Nesta instalação eu trabalhei com dois subtítulos do poema "Dispersão" de Mário de Sá Carneiro que foi entregue a cada um dos artistas , "Dispersão" e "Escavação".
Cada uma das palavras que construía o poema Escavação foi gravada em placas de acrílico.
A Obra é a sobreposição dessas placas que criavam uma mancha gráfica trazendo assim para o objecto final a ideia de escavação para a sua "compreensão".
Esta não deixa de ser uma analogia entre poesia e ruína. De que maneira é que o todo pode existir no fragmento? Não será a poesia o todo disfarçado de ruína?

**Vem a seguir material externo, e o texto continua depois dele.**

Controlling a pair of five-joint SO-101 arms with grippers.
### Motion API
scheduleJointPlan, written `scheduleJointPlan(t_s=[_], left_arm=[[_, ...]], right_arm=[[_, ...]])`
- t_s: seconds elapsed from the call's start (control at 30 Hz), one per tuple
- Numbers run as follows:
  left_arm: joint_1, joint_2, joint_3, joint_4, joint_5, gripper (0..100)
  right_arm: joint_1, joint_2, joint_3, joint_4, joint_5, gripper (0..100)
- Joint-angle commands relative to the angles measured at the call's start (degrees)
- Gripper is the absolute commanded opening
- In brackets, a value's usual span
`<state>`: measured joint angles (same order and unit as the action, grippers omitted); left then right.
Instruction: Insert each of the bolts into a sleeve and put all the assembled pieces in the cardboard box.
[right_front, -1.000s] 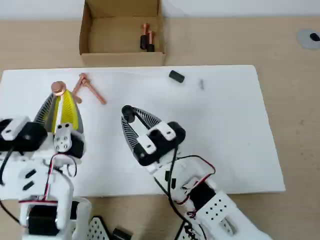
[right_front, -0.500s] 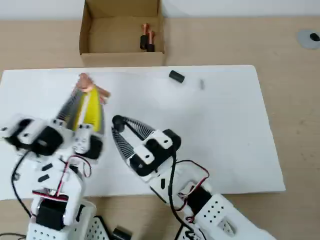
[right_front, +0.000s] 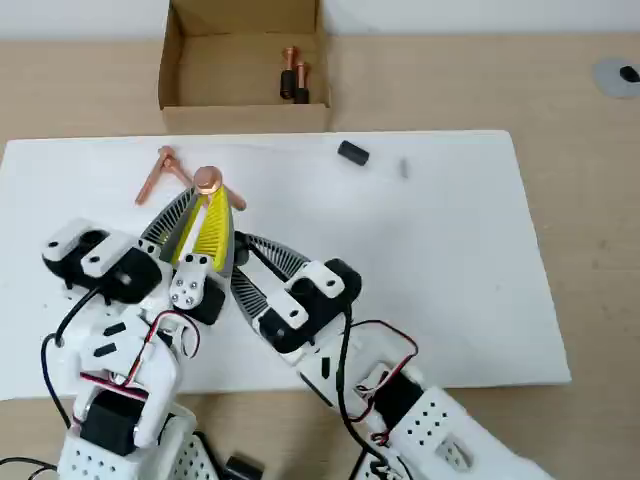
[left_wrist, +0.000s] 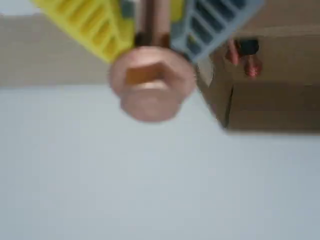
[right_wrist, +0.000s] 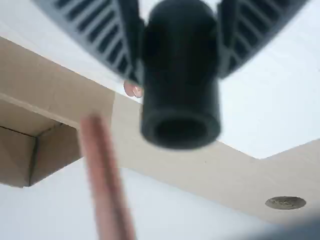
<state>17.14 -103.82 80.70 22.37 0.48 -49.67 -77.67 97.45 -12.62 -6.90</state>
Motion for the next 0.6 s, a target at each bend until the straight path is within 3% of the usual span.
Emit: scheduleJointPlan(t_s=[0.0, 0.23, 0.57], left_arm=[[0.35, -0.57, -3.96, 2.81, -1.93, 1], [0.44, -0.57, -7.91, 7.82, -4.04, 1], [0.62, -0.48, -12.92, 8.00, -4.04, 1]], right_arm=[[-0.75, -1.10, -0.04, -1.41, -0.62, 0.9], [-0.75, -1.10, -0.04, -1.41, -0.62, 0.9], [-0.84, -1.19, -0.04, 0.88, -0.62, 0.9]])
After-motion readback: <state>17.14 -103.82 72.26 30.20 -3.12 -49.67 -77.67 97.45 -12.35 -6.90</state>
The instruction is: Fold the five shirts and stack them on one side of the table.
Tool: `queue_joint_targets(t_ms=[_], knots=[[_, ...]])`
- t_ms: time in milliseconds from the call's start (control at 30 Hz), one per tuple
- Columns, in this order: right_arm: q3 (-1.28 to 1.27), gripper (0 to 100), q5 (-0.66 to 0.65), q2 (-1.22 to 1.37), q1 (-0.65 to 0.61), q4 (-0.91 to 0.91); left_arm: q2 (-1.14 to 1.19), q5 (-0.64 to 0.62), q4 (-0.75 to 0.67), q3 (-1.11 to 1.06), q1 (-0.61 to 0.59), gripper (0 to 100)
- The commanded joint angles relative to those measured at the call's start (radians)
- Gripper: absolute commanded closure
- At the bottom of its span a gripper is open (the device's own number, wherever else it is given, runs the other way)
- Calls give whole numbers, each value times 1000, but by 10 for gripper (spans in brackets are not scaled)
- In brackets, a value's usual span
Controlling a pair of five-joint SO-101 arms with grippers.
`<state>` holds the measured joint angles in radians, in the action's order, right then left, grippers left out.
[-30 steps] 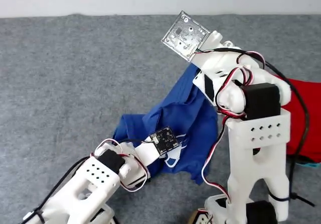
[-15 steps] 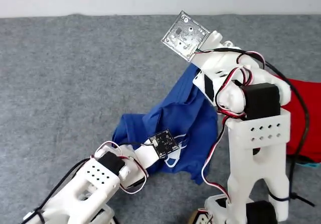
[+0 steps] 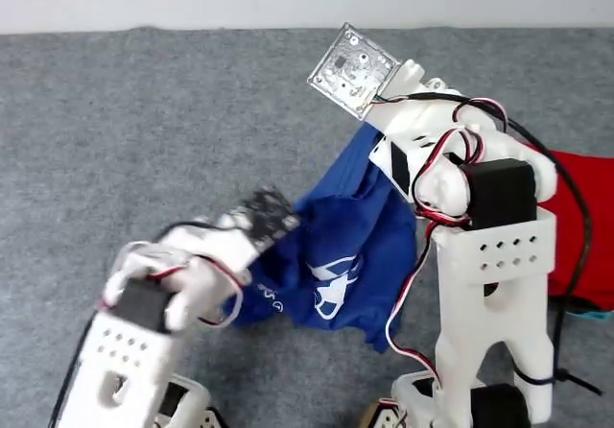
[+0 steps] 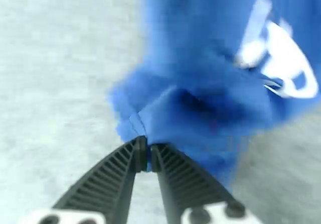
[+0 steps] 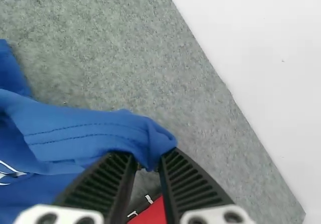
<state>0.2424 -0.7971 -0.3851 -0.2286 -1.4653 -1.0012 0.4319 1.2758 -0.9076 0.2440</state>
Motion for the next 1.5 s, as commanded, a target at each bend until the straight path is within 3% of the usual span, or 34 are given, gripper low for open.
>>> queue_joint_targets(t_ms=[0, 233, 600, 833, 1200, 1467], knots=[[66, 987, -9, -44, 39, 22, -107, 44, 3, 101, -92, 986], [212, 987, -12, -65, 64, 35, -250, 55, -80, 208, -233, 986], [364, 987, -81, -148, 104, 94, -276, 55, -454, 352, -491, 986], [370, 987, -152, -229, 142, 177, -276, 118, -624, 435, -548, 986], [370, 987, -290, -321, 142, 401, -285, 232, -548, 467, -552, 986], [370, 987, -404, -443, 153, 426, -285, 232, -324, 650, -552, 986]])
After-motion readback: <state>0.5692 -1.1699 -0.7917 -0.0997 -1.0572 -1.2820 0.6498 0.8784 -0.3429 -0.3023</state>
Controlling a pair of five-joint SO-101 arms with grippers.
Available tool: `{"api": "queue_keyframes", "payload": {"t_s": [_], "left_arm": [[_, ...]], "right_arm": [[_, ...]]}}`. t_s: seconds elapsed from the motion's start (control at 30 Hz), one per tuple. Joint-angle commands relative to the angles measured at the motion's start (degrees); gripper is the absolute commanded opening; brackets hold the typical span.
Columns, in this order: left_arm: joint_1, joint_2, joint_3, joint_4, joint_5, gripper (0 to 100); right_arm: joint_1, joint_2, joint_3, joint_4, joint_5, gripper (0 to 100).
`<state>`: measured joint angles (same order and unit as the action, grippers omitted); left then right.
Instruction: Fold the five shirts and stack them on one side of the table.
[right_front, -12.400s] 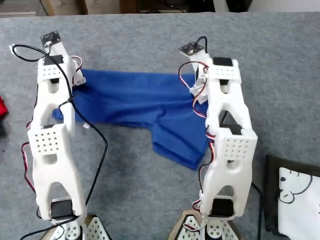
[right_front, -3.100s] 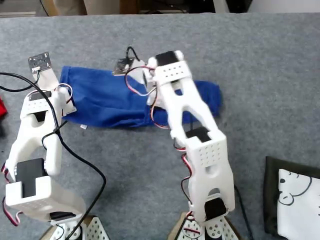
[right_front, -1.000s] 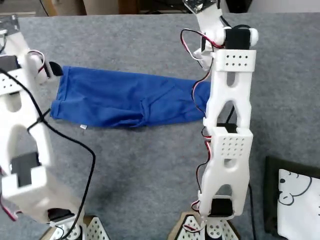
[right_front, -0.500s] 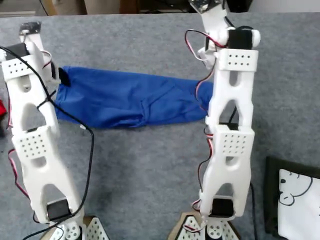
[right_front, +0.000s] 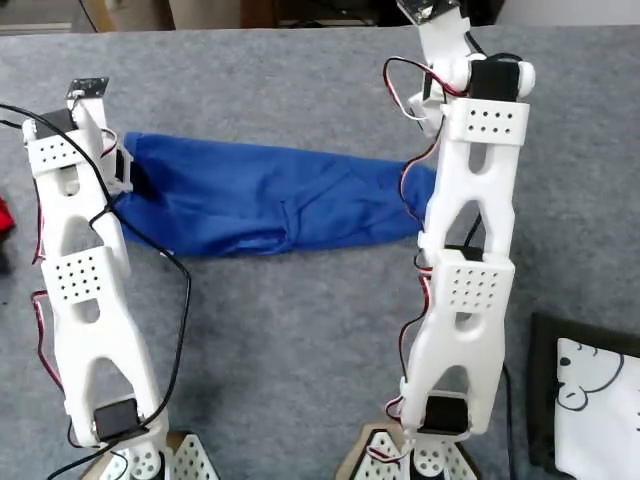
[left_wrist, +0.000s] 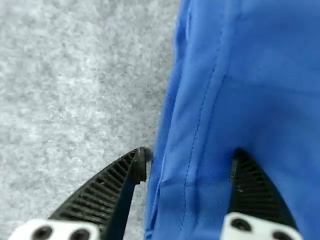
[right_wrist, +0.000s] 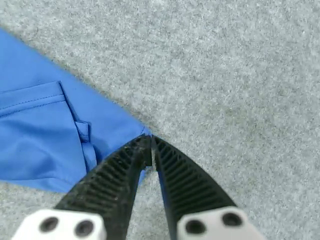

O meu trabalho é talvez uma dispersão do próprio sentido do poema. No entanto esse dispersar do sentido original não é uma fuga mas sim uma tentativa de o "compreender" melhor, ou seja, dar-lhe um continuar.
O meu objecto final é então a "dispersão da dispersão". A concentração.
Concentração das placas de acrílico, concentração nos vários sentidos da dispersão.
Duas paredes encontram-se no chão e delas sai um ruído, como se tratasse do som das suas quedas. Toda a instalação está atravessada pela possibilidade de desastre, de queda.
E se a estrutura que tinha todas as placas de acrílico concentradas caísse, não seria isso mais um dispersar?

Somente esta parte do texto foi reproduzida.